Lines in the data below that contain the word "left" are to be copied.

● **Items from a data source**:
- - - - -
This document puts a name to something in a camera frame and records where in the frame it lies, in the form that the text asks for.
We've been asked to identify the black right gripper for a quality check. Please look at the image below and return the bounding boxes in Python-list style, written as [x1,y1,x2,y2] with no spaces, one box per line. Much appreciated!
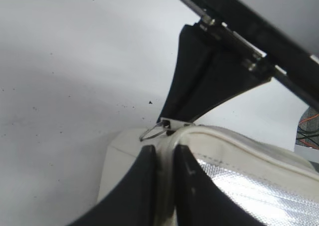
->
[159,16,274,122]

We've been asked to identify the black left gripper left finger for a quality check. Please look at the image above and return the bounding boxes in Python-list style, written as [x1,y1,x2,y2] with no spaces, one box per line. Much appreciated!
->
[71,145,157,226]

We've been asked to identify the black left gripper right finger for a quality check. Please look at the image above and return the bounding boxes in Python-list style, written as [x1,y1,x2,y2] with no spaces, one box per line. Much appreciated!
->
[173,145,257,226]

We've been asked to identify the silver zipper pull ring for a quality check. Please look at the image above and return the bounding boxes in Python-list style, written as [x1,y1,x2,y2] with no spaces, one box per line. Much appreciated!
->
[139,117,196,142]

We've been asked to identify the cream insulated lunch bag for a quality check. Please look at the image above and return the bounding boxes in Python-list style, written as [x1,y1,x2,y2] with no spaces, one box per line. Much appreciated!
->
[97,121,319,226]

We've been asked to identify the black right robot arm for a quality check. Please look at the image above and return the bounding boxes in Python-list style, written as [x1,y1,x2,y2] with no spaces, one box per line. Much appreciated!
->
[159,0,319,122]

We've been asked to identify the orange floor cable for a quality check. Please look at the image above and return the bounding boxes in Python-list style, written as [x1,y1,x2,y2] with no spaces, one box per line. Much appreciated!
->
[298,113,319,148]
- - - - -
● **RESPONSE TO THIS EXERCISE**:
We've been asked to identify the black left gripper left finger for a quality check. Please look at the image above and return the bounding boxes in Python-list style, written as [x1,y1,x2,y2] with no spaces, one box per line. Much appreciated!
We've been asked to identify the black left gripper right finger for a quality check. Please look at the image above and return the bounding boxes in Python-list style, written as [x1,y1,x2,y2] with no spaces, one box per line. Much appreciated!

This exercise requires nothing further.